#### Exercise:
Please repeat only the lines below starting at the line that holds "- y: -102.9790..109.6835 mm" and ending at the line that holds "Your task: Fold", exactly, with both of those lines included and every picture omitted.

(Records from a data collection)
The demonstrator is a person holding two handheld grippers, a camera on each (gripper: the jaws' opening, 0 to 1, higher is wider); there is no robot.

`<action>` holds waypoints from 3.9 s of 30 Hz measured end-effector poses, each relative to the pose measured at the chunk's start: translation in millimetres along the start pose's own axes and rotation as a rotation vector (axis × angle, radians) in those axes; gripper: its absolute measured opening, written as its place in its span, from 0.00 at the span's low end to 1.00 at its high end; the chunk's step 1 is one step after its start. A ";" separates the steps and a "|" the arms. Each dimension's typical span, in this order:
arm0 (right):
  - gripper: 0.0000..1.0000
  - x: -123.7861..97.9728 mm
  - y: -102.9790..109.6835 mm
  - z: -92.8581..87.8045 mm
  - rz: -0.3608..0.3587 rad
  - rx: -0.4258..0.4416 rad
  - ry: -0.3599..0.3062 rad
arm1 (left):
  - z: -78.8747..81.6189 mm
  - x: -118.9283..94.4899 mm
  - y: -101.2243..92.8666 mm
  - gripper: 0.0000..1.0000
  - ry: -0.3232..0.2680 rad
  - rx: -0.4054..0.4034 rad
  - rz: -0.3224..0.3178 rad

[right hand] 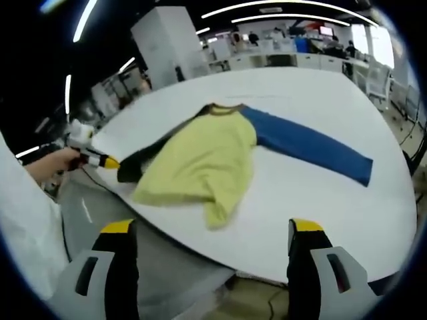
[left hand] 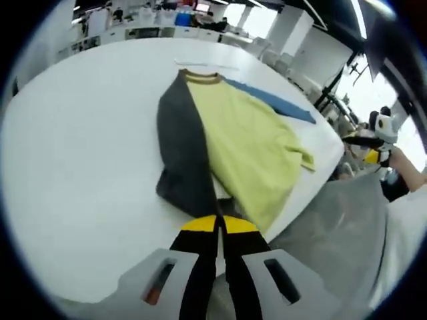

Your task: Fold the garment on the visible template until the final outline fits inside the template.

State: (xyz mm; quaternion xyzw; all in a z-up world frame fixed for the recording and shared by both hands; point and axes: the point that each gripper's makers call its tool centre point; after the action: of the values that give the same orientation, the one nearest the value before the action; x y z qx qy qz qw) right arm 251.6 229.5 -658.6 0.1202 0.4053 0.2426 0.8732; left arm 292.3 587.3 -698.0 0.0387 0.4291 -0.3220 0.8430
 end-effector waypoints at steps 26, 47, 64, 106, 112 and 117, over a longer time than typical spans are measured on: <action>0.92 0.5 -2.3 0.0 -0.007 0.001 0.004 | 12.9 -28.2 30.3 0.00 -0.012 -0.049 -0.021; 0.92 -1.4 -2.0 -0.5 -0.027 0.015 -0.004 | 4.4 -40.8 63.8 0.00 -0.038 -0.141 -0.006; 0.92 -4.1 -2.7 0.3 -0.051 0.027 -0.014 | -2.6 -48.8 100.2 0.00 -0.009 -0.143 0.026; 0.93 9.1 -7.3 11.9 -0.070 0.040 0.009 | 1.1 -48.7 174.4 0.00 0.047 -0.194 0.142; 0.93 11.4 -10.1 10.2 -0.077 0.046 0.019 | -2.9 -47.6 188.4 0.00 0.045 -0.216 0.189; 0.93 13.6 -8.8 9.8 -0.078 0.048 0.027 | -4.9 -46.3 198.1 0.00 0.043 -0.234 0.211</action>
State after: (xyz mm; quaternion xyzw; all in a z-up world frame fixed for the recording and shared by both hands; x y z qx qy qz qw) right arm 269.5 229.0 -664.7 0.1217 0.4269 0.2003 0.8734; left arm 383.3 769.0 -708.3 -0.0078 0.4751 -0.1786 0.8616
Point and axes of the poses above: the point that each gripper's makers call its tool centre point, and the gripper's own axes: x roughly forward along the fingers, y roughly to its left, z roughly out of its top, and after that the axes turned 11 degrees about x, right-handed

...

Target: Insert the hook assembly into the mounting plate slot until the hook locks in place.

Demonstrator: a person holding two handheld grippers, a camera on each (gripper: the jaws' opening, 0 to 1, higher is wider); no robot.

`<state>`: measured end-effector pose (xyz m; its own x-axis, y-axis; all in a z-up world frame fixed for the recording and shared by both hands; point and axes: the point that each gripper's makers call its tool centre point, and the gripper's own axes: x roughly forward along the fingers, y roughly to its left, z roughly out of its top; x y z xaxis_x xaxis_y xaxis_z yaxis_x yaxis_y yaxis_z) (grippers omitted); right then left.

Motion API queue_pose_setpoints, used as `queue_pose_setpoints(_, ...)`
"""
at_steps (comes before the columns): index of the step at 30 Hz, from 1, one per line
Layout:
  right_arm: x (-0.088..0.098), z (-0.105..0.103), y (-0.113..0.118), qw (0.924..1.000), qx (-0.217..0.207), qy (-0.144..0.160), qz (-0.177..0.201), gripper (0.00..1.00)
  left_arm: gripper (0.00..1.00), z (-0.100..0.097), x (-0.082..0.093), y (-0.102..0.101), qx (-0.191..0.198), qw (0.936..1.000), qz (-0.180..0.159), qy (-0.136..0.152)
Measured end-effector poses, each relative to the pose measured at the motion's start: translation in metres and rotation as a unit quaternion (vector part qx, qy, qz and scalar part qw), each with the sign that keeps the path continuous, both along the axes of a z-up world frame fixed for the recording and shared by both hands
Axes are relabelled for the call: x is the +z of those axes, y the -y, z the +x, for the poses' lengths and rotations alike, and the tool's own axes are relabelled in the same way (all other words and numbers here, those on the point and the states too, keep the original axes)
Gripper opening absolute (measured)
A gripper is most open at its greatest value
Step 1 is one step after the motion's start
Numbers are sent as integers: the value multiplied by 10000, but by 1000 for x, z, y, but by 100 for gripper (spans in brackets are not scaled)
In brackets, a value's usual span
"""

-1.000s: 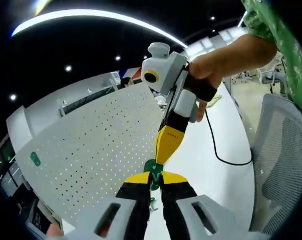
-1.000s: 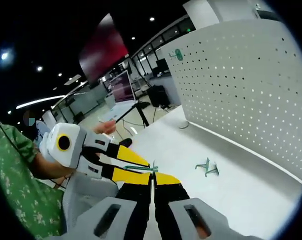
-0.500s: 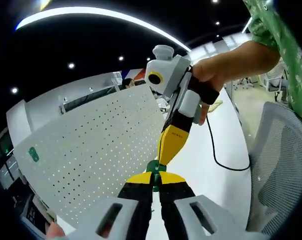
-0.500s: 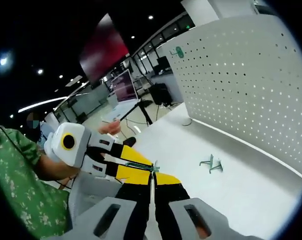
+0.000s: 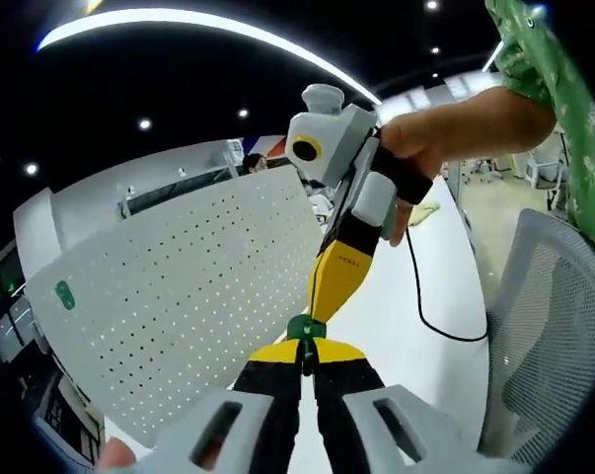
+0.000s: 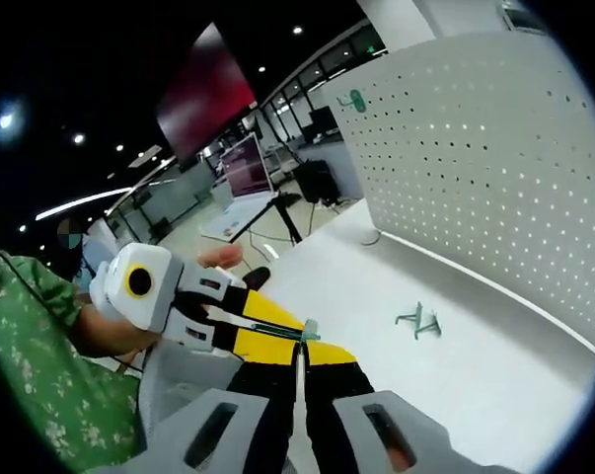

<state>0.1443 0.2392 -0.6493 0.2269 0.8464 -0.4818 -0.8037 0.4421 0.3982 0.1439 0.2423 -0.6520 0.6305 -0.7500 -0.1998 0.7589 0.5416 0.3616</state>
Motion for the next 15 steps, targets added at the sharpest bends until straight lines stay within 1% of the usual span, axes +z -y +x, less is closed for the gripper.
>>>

#### Exercise result:
  - y: -102.9790..109.6835 mm
  - z: -92.8581..87.8045 mm
  - rz: -0.3608..0.3587 rad
  - rx: -0.4258..0.4416 rad
  - ry: -0.3599..0.3062 rad
arm1 (left):
  - z: -78.8747..81.6189 mm
  - x: -118.9283..94.4899 mm
  - y: -101.2243..92.8666 mm
  - gripper: 0.0000..1.0000
  - ry: -0.3232..0.2680 rad
  - rx: -0.4054..0.4034 rad
  - rz: -0.3224..0.3178 rad

[right hand] 
[left hand] 

Your task: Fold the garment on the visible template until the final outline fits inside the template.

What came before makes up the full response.